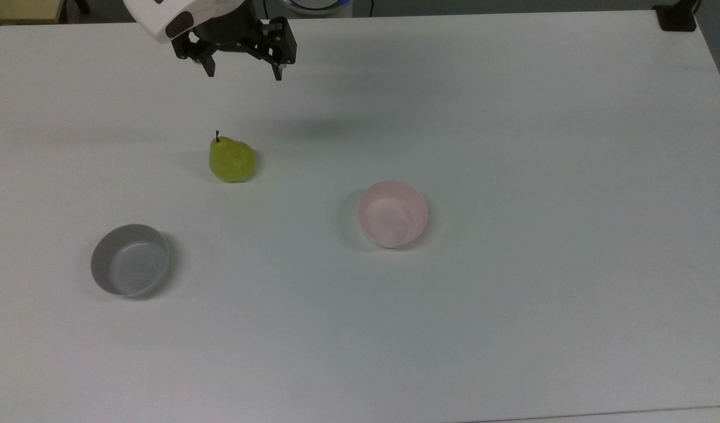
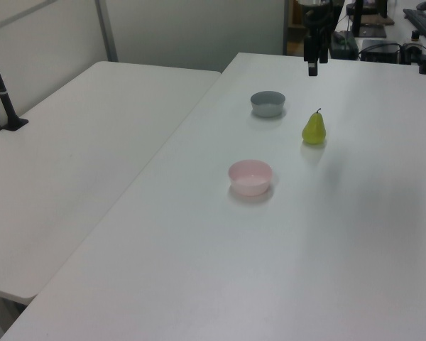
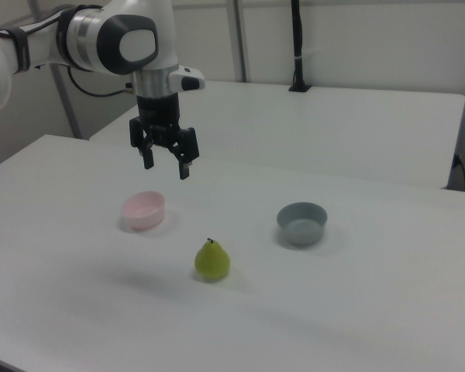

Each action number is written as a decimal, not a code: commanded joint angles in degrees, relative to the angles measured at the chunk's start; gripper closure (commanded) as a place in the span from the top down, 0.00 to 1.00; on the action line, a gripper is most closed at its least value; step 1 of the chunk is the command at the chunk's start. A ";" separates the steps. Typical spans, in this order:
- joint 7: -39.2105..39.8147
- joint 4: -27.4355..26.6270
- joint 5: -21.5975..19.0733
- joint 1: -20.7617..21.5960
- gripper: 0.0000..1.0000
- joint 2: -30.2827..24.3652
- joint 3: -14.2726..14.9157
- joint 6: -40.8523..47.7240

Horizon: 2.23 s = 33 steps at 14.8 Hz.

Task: Place the pear in the bowl
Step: 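Move the open gripper down over the yellow-green pear, then close the gripper on the pear and lift it off the table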

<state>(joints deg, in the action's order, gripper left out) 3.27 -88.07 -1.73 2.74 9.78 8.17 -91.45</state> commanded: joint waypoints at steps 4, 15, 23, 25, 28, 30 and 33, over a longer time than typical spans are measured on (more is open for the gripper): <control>1.12 -0.18 0.32 -0.19 1.00 -1.78 1.41 -0.57; 7.53 -0.53 0.50 -0.98 1.00 0.40 2.02 -2.93; 12.55 -10.11 4.45 -1.07 1.00 7.44 3.69 -15.24; 13.16 -10.72 4.54 -0.89 1.00 9.45 3.96 -17.34; 13.16 -12.30 5.86 -0.63 1.00 11.92 3.96 -20.34; 13.16 -12.57 6.91 -0.46 1.00 13.41 3.96 -21.13; 13.08 -12.66 6.92 -0.37 0.96 14.04 3.96 -21.31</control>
<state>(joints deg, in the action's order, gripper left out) 15.31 -99.36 4.29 1.58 24.50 11.43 -111.24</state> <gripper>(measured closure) 0.000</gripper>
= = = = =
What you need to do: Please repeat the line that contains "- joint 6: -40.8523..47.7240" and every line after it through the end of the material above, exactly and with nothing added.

Response to the task:
- joint 6: -40.8523..47.7240

Horizon: 2.23 s = 33 steps at 14.8 Hz.

Task: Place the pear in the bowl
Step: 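Move the open gripper down over the yellow-green pear, then close the gripper on the pear and lift it off the table
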
<state>(joints deg, in the action's order, gripper left out) 3.27 -88.07 -1.73 2.74 9.78 8.17 -91.45</state> commanded: joint waypoints at steps 4, 15, 23, 25, 28, 30 and 33, over a longer time than typical spans are measured on (more is open for the gripper): <control>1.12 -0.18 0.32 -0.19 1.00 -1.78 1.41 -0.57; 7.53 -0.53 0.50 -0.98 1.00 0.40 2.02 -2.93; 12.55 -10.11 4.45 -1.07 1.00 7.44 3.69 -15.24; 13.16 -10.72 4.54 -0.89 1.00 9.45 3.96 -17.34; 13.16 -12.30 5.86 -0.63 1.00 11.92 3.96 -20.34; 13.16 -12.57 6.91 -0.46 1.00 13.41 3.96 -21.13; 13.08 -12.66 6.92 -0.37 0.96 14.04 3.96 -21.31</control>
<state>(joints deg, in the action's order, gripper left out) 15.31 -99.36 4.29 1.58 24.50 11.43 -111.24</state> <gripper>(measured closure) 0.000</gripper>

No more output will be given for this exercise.